While Woodward has been fortunate not to have too many serious accidents in the past, Hobbs said vehicle versus pedestrian accidents are always a major concern on Halloween.

One sobering statistic, she said, is that "on Halloween, you basically double the odds of children getting run over because there's just so many out and about."

She said that statistic is according to the child injury prevention organization Safe Kids USA (

In Woodward, several places are offering community events where children and parents will not have to worry about walking through traffic.

"The Main Street event that they've been promoting is a good one," Hobbs said.

As part of the Main Street Trick-or-Treating, traffic will be blocked off along Main Street between 13th and 7th Streets from 5 p.m. to 6:30 p.m. so that children can go around to various merchants collecting candy.  

A number of churches are also offering events at their facilities, including Woodward First Baptist Church with its Kids Fest from 5:30 p.m. to 7:30 p.m. and Woodward's Nazarene Church with Trunk-or-Treating from 6 p.m. to 8 p.m.

However, for those parents who decide to allow their children to still do traditional trick-or-treating, Hobbs said there are some important safety tips they can follow to help make sure they stay out of trouble.

"For kids, we always tell them to stay on the sidewalks and paths.  And be sure to tell them to look both ways before crossing a road," she said.

Hobbs said drivers need to be looking out for kids too.

"For those who are out driving, slow down.  And no distractions, that's a big thing I'm teaching teenage drivers at the high schools, but it applies to everyone.  Don't be on your phones or texting at all, because there will be people everywhere on Halloween night," she said.  

As an additional safety measure, she said drivers should "turn your headlights on even earlier than you would normally.  And again slow way down."

To help make children easier for drivers to spot, Hobbs said parents can give them glow sticks, place reflective tape on the front and back of their costumes and on treat bags, have them wear lighter colored costumes, and/or carry a flashlight.

Some other important safety tips for parents to keep in mind, Hobbs said, is to make sure the child's costume fits well and they can see through any masks, to help them avoid any trips and falls.

And of course, "always check their candy when they get home.
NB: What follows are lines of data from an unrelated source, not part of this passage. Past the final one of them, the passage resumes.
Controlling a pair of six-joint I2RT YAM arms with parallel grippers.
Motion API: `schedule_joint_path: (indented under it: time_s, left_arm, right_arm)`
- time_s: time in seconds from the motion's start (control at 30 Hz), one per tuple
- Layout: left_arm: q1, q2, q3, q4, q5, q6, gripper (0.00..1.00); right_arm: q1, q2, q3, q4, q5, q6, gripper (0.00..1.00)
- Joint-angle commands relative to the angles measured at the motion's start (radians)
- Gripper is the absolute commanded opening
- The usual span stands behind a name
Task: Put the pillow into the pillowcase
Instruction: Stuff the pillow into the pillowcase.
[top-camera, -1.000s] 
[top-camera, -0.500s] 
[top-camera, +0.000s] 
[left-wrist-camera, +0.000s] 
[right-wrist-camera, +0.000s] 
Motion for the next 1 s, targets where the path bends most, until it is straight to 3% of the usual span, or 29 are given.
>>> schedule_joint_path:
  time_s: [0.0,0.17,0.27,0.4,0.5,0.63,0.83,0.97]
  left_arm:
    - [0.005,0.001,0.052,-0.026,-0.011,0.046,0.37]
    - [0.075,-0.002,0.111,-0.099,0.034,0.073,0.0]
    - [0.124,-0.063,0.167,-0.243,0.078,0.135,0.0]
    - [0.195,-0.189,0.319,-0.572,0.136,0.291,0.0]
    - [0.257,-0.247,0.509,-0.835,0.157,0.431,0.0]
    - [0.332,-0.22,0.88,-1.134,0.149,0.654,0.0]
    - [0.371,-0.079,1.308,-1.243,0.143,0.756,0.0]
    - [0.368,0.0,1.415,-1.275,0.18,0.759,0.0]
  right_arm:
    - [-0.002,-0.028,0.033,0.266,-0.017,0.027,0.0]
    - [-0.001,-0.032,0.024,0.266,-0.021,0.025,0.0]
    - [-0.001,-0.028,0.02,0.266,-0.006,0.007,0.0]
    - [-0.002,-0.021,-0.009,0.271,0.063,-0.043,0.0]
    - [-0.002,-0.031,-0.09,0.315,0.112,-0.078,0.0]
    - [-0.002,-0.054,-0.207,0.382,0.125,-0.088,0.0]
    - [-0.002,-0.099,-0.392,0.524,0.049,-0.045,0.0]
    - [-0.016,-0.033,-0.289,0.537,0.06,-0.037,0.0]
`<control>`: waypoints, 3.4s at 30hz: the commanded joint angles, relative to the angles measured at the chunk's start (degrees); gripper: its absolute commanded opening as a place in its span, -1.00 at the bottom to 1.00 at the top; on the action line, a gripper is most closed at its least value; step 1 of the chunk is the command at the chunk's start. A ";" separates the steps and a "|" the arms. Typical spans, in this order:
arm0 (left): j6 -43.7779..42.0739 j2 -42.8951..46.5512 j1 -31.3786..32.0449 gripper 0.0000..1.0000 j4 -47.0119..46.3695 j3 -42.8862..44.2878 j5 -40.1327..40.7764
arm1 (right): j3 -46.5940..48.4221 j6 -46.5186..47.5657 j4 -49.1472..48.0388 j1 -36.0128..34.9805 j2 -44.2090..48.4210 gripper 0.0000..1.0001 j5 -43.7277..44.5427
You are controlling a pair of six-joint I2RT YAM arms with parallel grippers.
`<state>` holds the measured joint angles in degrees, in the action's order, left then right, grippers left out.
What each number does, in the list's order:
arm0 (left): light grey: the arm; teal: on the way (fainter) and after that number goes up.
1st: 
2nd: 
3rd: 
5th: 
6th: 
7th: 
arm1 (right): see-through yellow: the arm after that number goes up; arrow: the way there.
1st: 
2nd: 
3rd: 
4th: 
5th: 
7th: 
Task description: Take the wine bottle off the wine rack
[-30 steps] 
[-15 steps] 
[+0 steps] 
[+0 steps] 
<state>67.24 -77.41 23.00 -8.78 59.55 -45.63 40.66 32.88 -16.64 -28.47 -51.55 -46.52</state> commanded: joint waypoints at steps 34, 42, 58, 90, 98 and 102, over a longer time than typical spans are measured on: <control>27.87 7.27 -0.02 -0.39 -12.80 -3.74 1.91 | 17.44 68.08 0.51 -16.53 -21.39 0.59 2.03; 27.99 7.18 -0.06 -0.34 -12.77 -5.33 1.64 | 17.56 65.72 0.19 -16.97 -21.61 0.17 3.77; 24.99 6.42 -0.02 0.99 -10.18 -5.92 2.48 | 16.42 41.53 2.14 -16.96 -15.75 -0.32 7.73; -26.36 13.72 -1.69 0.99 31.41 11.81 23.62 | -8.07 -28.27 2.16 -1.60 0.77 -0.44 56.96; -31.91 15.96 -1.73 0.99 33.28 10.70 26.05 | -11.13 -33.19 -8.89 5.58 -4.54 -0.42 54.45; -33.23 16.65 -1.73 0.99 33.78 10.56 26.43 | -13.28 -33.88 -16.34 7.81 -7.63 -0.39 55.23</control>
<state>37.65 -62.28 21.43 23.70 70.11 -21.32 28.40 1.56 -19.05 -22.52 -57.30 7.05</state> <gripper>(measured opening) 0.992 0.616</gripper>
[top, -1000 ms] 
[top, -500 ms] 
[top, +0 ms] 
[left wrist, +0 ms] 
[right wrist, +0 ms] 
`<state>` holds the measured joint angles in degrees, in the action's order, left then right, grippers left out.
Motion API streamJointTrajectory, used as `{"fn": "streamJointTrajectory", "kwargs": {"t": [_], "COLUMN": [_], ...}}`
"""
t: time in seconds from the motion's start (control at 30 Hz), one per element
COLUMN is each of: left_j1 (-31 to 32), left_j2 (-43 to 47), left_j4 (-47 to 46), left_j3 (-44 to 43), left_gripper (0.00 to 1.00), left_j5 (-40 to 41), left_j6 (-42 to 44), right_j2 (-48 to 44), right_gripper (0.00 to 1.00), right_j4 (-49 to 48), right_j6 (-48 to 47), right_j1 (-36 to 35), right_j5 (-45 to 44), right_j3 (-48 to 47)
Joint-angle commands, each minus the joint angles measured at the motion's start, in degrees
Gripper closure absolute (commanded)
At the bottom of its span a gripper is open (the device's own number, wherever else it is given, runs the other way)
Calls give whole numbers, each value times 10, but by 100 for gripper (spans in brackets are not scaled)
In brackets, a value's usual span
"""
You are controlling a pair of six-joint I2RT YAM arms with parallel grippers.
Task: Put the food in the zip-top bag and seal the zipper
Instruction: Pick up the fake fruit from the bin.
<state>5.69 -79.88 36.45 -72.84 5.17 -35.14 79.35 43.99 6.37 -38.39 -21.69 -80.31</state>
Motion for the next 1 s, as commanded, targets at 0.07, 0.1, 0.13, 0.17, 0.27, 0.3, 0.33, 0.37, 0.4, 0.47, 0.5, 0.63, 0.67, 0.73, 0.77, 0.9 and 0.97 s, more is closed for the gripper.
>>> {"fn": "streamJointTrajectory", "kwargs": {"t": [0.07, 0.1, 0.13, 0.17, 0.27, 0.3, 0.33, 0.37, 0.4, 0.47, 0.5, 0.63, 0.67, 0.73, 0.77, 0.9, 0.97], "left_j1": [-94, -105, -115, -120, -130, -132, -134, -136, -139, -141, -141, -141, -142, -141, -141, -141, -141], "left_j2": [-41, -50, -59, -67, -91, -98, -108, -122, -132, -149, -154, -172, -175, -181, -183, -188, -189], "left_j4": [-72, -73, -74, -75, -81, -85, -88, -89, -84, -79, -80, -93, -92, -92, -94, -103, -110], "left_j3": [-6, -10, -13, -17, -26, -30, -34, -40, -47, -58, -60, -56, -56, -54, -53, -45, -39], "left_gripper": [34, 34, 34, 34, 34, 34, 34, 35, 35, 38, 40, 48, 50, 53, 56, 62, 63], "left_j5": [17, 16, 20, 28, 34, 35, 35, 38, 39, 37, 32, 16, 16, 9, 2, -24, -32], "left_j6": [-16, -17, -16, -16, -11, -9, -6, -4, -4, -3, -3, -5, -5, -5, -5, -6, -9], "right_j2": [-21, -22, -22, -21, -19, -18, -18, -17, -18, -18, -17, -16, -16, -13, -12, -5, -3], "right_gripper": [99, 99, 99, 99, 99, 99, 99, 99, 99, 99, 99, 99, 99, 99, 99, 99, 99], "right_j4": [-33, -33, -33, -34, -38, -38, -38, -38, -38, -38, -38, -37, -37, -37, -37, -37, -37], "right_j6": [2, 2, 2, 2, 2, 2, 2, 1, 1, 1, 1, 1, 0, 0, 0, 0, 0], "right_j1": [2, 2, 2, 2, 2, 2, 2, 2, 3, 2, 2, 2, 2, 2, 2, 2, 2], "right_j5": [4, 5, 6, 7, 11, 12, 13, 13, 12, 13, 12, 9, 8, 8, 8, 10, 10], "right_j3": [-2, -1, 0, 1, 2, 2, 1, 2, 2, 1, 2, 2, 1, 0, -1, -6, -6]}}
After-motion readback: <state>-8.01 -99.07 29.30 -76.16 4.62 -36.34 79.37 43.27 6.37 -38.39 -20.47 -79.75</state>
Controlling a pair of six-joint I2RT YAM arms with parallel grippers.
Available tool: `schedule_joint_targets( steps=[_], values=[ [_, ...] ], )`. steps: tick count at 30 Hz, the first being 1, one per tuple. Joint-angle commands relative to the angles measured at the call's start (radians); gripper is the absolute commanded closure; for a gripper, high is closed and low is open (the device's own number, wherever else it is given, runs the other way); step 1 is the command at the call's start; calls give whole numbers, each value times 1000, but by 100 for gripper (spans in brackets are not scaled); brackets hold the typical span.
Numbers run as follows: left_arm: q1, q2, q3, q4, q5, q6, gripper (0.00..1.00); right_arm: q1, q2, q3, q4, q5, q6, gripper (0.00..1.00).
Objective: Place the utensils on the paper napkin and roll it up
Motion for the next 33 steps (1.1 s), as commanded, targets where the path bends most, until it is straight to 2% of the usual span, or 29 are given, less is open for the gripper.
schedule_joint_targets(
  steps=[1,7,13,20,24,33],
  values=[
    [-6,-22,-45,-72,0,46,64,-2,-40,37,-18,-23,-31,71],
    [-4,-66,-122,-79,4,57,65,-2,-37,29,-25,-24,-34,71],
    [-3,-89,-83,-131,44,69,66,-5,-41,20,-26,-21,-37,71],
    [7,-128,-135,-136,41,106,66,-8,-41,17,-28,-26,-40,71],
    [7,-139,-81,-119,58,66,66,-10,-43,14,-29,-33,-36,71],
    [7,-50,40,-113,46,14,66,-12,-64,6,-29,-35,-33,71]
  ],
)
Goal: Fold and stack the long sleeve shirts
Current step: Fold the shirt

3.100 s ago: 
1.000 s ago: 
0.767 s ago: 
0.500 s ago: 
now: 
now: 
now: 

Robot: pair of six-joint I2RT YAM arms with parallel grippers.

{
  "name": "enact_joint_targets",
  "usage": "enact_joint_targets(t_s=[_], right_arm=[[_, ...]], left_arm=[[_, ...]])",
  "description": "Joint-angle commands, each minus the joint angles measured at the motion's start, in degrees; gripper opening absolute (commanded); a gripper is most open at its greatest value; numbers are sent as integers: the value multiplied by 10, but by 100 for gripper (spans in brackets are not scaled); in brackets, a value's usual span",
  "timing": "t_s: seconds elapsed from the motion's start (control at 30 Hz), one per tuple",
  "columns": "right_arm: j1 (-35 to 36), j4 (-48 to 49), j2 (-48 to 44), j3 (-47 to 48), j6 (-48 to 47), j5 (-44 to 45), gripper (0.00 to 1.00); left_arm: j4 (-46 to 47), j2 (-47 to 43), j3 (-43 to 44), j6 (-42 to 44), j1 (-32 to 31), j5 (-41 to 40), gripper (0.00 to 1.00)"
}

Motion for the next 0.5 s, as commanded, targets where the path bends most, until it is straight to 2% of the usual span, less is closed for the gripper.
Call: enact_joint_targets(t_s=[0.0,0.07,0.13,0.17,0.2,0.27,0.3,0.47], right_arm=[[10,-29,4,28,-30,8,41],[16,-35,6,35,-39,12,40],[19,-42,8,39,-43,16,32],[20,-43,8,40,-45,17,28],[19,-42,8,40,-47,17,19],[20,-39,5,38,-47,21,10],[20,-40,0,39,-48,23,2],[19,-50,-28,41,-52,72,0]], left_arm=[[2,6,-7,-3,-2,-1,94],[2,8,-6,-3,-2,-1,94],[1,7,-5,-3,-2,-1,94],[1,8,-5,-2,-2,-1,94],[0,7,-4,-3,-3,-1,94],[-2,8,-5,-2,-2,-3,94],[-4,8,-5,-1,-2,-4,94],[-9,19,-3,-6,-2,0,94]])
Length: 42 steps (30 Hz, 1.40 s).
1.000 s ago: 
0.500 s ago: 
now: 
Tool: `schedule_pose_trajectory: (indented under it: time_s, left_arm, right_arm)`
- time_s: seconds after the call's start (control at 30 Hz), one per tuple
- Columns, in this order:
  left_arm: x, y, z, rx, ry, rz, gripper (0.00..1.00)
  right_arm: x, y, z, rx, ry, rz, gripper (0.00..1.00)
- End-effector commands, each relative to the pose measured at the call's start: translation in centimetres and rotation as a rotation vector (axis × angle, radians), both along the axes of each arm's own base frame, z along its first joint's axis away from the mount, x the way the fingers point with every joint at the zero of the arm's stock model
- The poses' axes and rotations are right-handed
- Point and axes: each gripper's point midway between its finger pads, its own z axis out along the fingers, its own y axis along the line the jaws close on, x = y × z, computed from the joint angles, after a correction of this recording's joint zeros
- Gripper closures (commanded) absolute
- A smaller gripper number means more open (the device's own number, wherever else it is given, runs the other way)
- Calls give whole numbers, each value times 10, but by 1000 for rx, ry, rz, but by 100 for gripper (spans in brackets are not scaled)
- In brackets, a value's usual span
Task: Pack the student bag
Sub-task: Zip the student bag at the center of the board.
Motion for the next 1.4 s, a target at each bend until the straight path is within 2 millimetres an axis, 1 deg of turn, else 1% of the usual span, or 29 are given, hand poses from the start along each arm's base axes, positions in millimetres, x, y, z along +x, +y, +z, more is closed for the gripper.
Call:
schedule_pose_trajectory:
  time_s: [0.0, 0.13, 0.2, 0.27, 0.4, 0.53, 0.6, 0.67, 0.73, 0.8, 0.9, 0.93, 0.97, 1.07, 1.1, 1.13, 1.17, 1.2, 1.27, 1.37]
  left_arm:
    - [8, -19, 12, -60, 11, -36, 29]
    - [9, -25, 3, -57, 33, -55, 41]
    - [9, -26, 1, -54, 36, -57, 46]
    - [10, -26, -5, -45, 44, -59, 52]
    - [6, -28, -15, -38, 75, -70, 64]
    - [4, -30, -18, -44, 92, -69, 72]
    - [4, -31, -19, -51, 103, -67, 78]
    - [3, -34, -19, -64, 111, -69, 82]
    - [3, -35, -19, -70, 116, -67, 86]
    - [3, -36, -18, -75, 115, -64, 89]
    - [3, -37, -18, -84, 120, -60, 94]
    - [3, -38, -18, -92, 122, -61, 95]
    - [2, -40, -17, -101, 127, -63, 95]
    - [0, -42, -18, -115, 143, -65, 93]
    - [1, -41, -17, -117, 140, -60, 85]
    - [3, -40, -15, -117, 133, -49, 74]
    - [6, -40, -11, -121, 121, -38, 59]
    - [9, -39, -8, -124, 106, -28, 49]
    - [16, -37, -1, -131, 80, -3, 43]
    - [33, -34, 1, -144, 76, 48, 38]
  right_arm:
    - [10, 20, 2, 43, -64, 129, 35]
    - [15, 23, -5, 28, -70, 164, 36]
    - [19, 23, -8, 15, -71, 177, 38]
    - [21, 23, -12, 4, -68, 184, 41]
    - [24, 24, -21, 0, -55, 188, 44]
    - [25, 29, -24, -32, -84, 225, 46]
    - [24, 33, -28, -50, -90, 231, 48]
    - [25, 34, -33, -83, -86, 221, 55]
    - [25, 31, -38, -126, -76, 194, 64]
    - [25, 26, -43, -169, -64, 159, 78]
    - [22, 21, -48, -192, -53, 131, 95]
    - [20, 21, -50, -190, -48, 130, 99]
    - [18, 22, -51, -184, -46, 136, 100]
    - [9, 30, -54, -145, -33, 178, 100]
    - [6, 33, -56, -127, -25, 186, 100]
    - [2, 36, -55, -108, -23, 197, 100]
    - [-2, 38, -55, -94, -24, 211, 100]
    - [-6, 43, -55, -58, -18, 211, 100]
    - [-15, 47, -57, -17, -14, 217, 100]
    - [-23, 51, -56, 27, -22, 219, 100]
Basically make sure it's never been opened before."

Those giving out candy can also play a role in making sure every child's Halloween is a safe and happy one.

"If you want kids to come to your house, then make sure it's well-lit and pick up anything that might cause someone to trip or fall," Hobbs said.

She also offered some tips for pet owners.

Hobbs said she was speaking with Animal Control Officer Slab Criswell "and he brought up some good points about putting your pets up on Halloween.  Because even though they may have never attacked before, they could potentially get scared and react badly in a situation with so many strange people in costumes."

The Red Cross also offers some additional safety tips including:

•  Look for flame-resistant costumes.

•  Plan the Trick-or-Treat route and make sure adults know where children are going. A parent or responsible adult should accompany young children as they make their way around the neighborhood.

•  Visit only the homes that have a porch light on. Accept treats at the door – never go inside.

•  Instead of masks, which can cover the eyes and make it hard to see, consider using face paint.

• Walk only on the sidewalks, not in the street. If no sidewalk is available, walk at the edge of the roadway, facing traffic. Look both ways before crossing the street and cross only at the corner. Don’t cut across yards or use alleys. Don’t cross between parked cars.